§ **Task description**:
Gather the lines from the material that contain "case".
== Segment start ==
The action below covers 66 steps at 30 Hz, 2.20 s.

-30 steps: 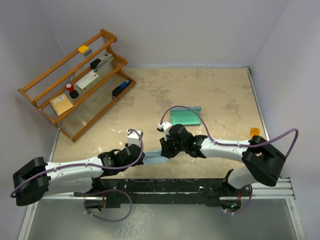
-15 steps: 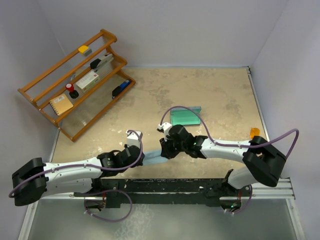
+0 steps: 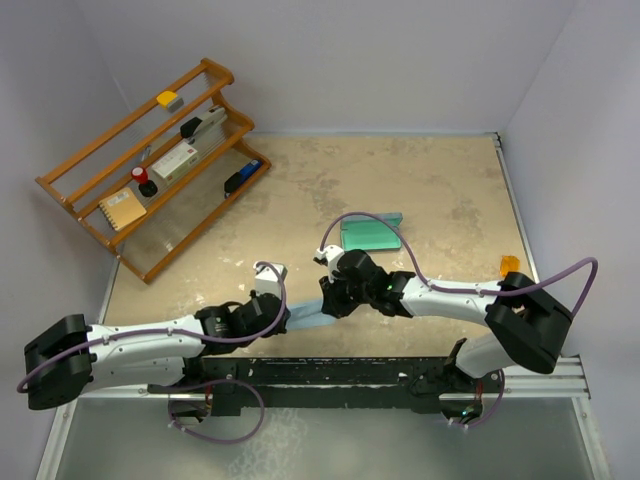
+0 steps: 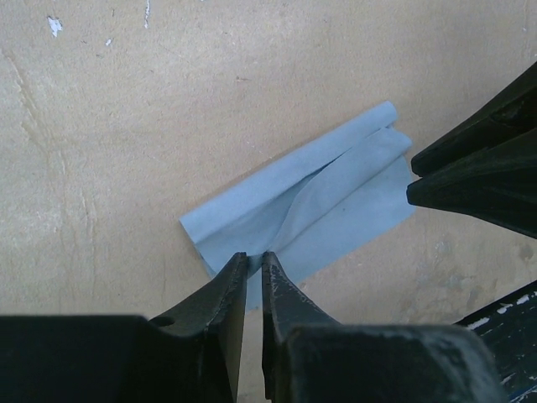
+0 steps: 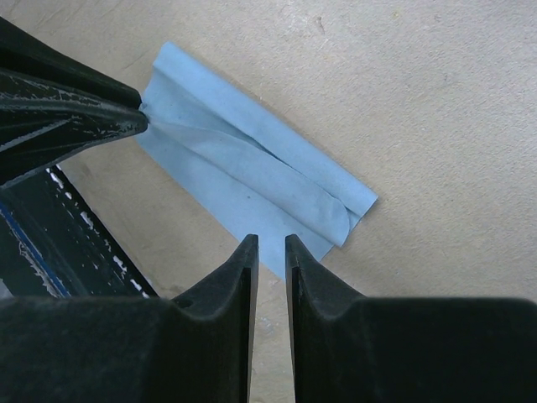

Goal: Organize the sunglasses
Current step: Fold the glasses cleaning cloth at the center of the board.

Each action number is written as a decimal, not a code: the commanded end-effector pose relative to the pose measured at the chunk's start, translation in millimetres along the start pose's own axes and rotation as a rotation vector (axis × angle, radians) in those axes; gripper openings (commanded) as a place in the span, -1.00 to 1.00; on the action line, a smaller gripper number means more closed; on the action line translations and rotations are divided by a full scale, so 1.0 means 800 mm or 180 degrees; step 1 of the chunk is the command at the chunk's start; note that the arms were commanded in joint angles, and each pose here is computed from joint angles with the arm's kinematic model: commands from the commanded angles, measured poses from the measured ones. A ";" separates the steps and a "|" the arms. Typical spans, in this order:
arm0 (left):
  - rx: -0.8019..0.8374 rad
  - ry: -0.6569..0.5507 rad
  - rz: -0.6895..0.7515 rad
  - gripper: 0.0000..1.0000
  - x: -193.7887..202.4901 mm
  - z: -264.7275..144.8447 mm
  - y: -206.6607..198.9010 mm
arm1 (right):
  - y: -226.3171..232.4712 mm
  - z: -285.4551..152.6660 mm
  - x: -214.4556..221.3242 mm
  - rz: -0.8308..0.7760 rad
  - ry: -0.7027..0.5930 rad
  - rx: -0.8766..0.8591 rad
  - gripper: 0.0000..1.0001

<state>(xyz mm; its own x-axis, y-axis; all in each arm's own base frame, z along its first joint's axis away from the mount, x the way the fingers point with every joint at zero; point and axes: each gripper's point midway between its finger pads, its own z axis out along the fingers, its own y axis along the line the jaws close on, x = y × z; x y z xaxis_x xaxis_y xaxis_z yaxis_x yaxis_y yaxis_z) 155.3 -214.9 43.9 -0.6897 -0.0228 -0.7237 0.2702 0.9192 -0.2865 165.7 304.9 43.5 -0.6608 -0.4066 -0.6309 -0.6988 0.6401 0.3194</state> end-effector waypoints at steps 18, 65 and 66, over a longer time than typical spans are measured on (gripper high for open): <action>0.0052 -0.0051 -0.0053 -0.80 0.011 -0.011 -0.017 | 0.002 -0.007 -0.011 -0.0043 -0.0101 0.0028 -0.59; 0.0067 -0.0169 -0.0296 -0.82 0.008 -0.015 -0.025 | -0.012 -0.004 0.005 -0.0014 -0.0060 0.0159 -0.66; 0.0061 -0.0153 -0.0278 -0.82 0.009 -0.015 -0.026 | -0.012 -0.003 0.006 -0.0013 -0.0058 0.0152 -0.66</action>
<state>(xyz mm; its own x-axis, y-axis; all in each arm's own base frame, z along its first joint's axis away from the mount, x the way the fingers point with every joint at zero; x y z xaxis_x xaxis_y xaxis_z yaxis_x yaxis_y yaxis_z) 133.2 -221.4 41.4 -0.6942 -0.0678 -0.7166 0.2356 0.9194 -0.3151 167.7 291.4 38.8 -0.6610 -0.4096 -0.6287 -0.6827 0.6761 0.2772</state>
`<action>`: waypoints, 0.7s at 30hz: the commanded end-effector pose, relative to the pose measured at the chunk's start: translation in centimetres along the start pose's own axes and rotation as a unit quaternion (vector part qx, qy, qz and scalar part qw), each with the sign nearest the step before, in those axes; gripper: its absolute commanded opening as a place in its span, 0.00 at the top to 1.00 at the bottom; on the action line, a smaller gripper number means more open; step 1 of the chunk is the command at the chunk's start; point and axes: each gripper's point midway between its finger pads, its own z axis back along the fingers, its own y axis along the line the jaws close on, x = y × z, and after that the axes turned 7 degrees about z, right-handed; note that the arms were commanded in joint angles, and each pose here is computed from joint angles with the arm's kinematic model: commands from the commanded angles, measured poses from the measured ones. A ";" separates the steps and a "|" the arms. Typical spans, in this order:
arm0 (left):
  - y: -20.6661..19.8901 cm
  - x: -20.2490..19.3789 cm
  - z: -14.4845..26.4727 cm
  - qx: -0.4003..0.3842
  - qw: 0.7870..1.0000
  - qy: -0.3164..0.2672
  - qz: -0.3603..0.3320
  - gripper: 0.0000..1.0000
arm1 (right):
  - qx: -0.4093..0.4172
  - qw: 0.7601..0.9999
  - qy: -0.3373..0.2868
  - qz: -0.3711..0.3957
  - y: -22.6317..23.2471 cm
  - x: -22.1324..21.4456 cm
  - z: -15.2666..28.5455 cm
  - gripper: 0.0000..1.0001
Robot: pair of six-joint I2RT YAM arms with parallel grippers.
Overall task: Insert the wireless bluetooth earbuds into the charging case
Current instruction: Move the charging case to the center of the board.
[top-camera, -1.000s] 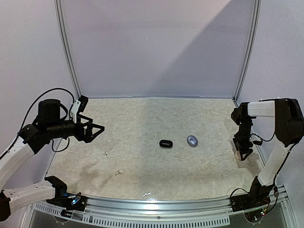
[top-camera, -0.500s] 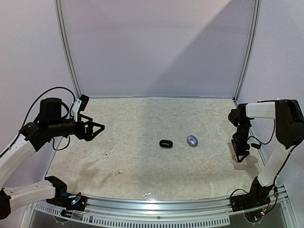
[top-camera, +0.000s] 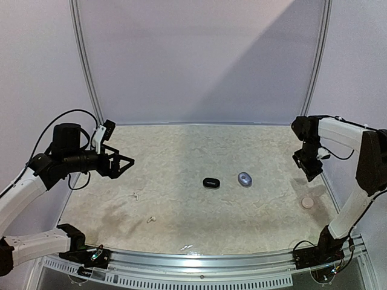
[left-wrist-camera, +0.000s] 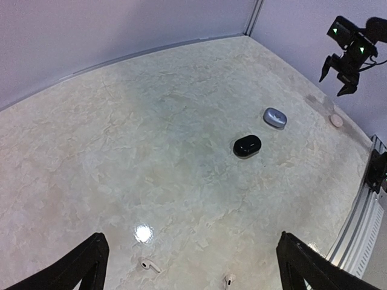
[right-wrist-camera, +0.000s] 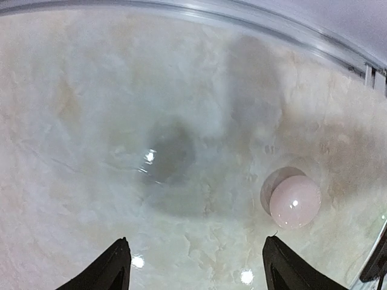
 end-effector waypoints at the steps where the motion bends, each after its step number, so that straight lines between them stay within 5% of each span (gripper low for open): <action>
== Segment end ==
§ **Output of the task**:
Overall task: Insert the wireless bluetooth earbuds into the charging case
Current instruction: Move the charging case to the center of the board.

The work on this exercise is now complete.